> [Exercise details]: Should any entry seem unclear, still set it down exactly as given, along with all the others.
==== Dataset extract ====
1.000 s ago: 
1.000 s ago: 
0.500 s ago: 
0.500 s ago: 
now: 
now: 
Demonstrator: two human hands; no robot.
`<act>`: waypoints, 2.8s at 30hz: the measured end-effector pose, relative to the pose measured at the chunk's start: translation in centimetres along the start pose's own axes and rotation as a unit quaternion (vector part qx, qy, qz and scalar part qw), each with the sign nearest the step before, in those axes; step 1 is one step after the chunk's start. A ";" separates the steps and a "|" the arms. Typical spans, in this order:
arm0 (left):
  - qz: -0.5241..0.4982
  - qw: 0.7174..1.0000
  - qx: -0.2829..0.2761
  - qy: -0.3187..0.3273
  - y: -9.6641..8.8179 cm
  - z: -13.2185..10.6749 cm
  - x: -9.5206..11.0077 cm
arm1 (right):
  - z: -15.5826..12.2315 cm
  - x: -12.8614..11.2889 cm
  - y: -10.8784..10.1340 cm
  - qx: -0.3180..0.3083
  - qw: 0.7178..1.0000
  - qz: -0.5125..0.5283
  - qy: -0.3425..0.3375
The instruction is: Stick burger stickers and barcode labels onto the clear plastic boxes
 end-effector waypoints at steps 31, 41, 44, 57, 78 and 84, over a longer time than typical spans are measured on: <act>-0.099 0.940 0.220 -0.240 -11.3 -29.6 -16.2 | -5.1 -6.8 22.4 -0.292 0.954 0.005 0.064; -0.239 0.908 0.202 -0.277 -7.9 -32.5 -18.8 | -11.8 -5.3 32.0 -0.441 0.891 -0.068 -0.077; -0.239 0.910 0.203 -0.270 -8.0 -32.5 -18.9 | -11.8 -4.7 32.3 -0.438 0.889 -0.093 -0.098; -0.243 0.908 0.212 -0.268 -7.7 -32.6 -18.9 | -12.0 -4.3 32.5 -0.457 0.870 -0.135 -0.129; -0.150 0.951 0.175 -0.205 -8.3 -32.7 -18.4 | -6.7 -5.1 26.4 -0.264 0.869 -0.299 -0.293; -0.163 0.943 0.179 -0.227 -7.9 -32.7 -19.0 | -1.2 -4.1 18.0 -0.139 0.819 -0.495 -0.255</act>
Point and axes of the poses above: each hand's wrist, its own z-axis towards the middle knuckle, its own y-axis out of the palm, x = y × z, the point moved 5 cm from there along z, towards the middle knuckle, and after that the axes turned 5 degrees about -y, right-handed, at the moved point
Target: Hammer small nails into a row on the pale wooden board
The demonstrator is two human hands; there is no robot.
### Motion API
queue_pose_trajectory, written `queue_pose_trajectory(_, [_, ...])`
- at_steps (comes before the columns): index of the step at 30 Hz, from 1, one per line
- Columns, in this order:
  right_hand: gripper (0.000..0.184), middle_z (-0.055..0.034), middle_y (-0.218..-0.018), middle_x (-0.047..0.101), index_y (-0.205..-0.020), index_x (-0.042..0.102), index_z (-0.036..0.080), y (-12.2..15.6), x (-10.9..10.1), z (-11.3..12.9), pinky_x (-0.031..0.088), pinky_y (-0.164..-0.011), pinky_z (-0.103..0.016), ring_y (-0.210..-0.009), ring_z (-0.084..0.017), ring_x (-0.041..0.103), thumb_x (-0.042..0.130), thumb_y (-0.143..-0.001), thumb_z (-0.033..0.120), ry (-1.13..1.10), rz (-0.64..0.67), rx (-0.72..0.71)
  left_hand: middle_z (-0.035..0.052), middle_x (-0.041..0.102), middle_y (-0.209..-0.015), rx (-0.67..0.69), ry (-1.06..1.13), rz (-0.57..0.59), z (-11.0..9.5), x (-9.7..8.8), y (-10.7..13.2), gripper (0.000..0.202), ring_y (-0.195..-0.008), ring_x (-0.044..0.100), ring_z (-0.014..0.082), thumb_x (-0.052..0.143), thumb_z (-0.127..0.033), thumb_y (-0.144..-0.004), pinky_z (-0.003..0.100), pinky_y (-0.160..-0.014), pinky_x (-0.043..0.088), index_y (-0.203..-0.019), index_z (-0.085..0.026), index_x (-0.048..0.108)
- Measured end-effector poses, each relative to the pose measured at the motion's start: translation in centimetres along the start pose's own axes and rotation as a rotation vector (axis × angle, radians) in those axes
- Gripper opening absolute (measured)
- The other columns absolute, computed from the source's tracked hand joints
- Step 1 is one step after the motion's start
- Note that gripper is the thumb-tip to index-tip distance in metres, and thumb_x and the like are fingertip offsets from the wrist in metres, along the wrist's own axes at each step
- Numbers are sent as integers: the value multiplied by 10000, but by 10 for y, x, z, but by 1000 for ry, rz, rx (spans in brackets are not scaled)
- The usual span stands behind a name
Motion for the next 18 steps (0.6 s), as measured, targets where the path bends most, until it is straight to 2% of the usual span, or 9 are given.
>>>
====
> [Reply]:
1.000 s ago: 
1.000 s ago: 
0.500 s ago: 
0.500 s ago: 
now: 
now: 
Demonstrator: two human hands; no robot.
`<act>`: waypoints, 2.8s at 30hz: the measured end-effector pose, relative to the pose measured at the chunk's start: translation in centimetres along the start pose's own axes and rotation as a unit quaternion (vector part qx, qy, qz and scalar part qw), each with the sign nearest the step before, in those axes; step 1 is one step after the chunk's start. A ";" separates the steps and a "|" the arms. Typical spans, in this order:
arm0 (left):
  - qz: -0.5241..0.4982
  - qw: 0.7174..1.0000
  - qx: -0.2829..0.2761
  - qy: -0.3187..0.3273
  - y: -9.6641..8.8179 cm
  - z: -13.2185..10.6749 cm
  - x: -9.5206..11.0077 cm
arm1 (right):
  - z: -15.5826..12.2315 cm
  - x: -12.8614..11.2889 cm
  - y: -10.8784..10.1340 cm
  - qx: -0.3180..0.3083
  - qw: 0.7178..1.0000
  - qz: -0.5125..0.5283
  - qy: -0.3425..0.3375
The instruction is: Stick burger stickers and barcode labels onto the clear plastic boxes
 end-effector waypoints at steps 31, 41, 44, 57, 78 and 84, over a longer time than typical spans are measured on: <act>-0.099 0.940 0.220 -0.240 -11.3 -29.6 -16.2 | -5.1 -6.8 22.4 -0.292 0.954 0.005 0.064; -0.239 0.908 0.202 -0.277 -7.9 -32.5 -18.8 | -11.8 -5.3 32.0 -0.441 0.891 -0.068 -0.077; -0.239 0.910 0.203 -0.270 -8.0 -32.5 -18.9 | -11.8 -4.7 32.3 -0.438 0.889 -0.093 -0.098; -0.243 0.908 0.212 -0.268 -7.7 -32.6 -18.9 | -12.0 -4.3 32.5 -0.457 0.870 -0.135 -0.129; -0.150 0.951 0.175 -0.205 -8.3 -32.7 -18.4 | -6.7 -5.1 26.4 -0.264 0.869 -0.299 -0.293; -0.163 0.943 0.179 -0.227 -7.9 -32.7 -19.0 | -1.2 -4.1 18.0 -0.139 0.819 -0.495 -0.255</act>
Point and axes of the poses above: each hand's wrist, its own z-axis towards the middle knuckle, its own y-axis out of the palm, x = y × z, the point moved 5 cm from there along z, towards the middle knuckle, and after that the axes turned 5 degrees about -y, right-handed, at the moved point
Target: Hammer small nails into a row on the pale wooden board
The demonstrator is two human hands; there is no robot.
### Motion API
queue_pose_trajectory, written `queue_pose_trajectory(_, [_, ...])`
- at_steps (comes before the columns): index of the step at 30 Hz, from 1, one per line
- Columns, in this order:
  right_hand: gripper (0.000..0.184), middle_z (-0.055..0.034), middle_y (-0.218..-0.018), middle_x (-0.047..0.101), index_y (-0.205..-0.020), index_x (-0.042..0.102), index_z (-0.036..0.080), y (-12.2..15.6), x (-10.9..10.1), z (-11.3..12.9), pinky_x (-0.031..0.088), pinky_y (-0.164..-0.011), pinky_z (-0.103..0.016), ring_y (-0.210..-0.009), ring_z (-0.084..0.017), ring_x (-0.041..0.103), thumb_x (-0.042..0.130), thumb_y (-0.143..-0.001), thumb_z (-0.033..0.120), ry (-1.13..1.10), rz (-0.64..0.67), rx (-0.72..0.71)
  left_hand: middle_z (-0.035..0.052), middle_x (-0.041..0.102), middle_y (-0.209..-0.015), rx (-0.67..0.69), ry (-1.06..1.13), rz (-0.57..0.59), z (-11.0..9.5), x (-9.7..8.8), y (-10.7..13.2), gripper (0.000..0.202), ring_y (-0.195..-0.008), ring_x (-0.044..0.100), ring_z (-0.014..0.082), thumb_x (-0.052..0.143), thumb_z (-0.127..0.033), thumb_y (-0.144..-0.004), pinky_z (-0.003..0.100), pinky_y (-0.160..-0.014), pinky_x (-0.043..0.088), index_y (-0.203..-0.019), index_z (-0.085..0.026), index_x (-0.048..0.108)
- Measured end-effector poses, each relative to the pose measured at the motion's start: translation in centimetres along the start pose's own axes and rotation as a rotation vector (axis × angle, radians) in those axes
- Gripper opening absolute (measured)
- The other columns absolute, computed from the source's tracked hand joints
- Step 1 is one step after the motion's start
- Note that gripper is the thumb-tip to index-tip distance in metres, and thumb_x and the like are fingertip offsets from the wrist in metres, along the wrist's own axes at each step
- Numbers are sent as integers: the value multiplied by 10000, but by 10 for y, x, z, but by 1000 for ry, rz, rx (spans in brackets are not scaled)
- The usual span stands behind a name
Motion for the next 18 steps (0.6 s), as measured, targets where the path bends most, until it is straight to 2% of the usual span, or 9 are given.
>>>

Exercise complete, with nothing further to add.